Tuesday, September 11, 2018

BOOK REVIEW: BEHIND THE PAINT by Violent J and Hobey Echlin

Do YOU know how magnets work, shithead? That's how I feel about people who make fun of Insane Clown Posse. Like bros, vegans and DJ's, ICP has become a go-to target for people for unfunny people who think they're funny.  Even Troma movies make fun of them, and Troma fans (pointing at myself) are some of the most contrarian, unfuckable people on the planet.

I don't listen to ICP (except Chicken Huntin', I Want My Shit, Thy Unveiling, and The Neden Game. And Bitches) but I often find myself drunkenly defending them to people at bonfires. Their music might be grating, and they might make too many sex puns, but at the end of the day ICP is funnier and more interesting than 95% of the people making fun of them--and they have better taste in music, too is the gist of my arguement. It's rare for me to take the "anti-hater" position like that, but for some reason I always felt strongly about it. This autobiography, given to me by Nyquil after he lost my copy of SWEET JONES: PIMP C'S TRILL LIFE STORY, proves that these feelings are valid. 

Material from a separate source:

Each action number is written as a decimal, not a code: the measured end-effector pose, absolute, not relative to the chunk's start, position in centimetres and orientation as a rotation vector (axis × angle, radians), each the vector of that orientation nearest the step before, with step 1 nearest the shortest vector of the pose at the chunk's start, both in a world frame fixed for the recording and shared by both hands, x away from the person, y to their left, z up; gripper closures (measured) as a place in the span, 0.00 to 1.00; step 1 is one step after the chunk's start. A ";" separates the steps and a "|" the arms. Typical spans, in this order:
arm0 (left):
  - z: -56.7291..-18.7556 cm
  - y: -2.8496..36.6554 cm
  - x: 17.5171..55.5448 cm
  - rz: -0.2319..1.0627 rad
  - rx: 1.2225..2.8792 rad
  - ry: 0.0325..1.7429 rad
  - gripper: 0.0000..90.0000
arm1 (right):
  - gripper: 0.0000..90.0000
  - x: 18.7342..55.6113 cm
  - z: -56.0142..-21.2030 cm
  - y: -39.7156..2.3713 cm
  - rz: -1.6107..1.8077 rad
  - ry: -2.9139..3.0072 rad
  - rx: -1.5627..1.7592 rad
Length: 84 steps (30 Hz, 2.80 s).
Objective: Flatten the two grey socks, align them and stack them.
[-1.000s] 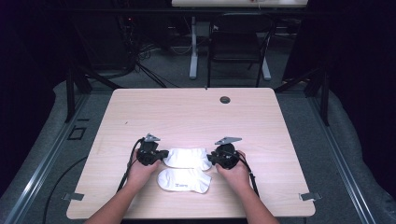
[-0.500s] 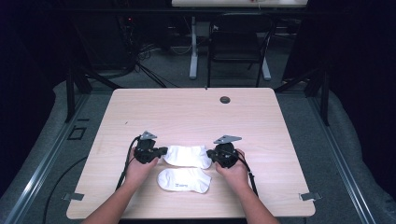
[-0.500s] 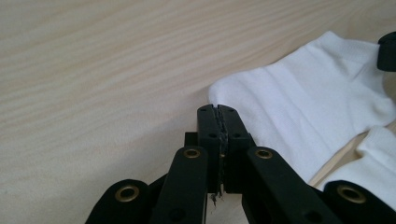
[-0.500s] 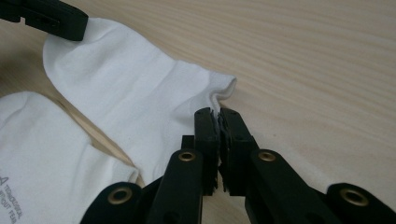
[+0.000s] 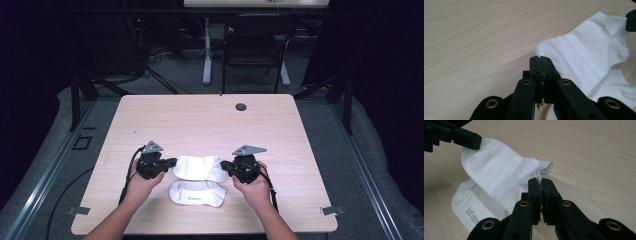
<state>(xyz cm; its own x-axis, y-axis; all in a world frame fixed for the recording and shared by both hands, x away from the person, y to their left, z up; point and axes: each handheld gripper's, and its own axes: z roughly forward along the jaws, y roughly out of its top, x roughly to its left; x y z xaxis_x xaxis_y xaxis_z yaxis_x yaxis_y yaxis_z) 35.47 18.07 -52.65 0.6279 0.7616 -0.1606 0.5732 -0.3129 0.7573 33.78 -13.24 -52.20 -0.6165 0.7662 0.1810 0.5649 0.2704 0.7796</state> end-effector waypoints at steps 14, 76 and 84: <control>-52.7 18.4 31.3 0.298 2.039 1.001 0.99 | 0.96 29.8 -52.1 -12.7 1.230 2.370 1.191; -56.8 17.9 31.4 0.259 2.178 1.023 0.89 | 0.94 29.9 -55.4 -12.9 1.132 2.494 1.236; -55.3 18.2 30.8 0.310 2.093 0.997 0.72 | 0.86 30.0 -55.0 -13.6 1.187 2.404 1.261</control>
<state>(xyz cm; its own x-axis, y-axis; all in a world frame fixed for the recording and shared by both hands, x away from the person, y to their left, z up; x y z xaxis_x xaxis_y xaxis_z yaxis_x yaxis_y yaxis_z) 30.83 18.23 -55.26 0.6624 0.7417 -0.1053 0.5508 -0.3869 0.7396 29.95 -13.56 -54.97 -0.6249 0.7563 0.1939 0.6139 0.3224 0.7205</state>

Raised on the sultry nocturnal sounds of Esham, Sir Mix-A-Lot, Geto Boys and Awesome Dre, The Insane Clowns are wiggers of the most endearing sort. They're wiggers from a time before the internet, when kids were beat up and socially alienated for being wiggers. It was a lot harder to copy black culture then. You couldn't just buy a Cam'ron shower curtain and start saying lit. As an unpopular person and obscure regional rap afficionado myself, I found this "early years" section of this book--usually the most tedious part of an autobiography--to be fascinating.

One problem with the book, which I'm remembering as this review gets longer and longer, is that it's too long. If you include the annotated discography, and the "what Psychopathic records means to me" section at the end (by everyone on the Psychopathic records roster), it's 596 pages. I suspect that the book wasn't "written" so much as dictated by Violent J, while he was high, and this technique makes for hilarious reading ("I was like, 'Whoa, this is the shit! Slash likes my song! The chick he fucks likes it, too.'") but 600 pages of reminiscince is a lot from any man. If I was the editor, I'd probably cut some of the wrestling stuff. And give it a better cover.

Ratings-wise, I have no choice but to give this 1/1 stars. BEHIND THE PAINT was funny, inspirational and full of rap gossip, and how much more can you demand from a book? You want it to have a neden?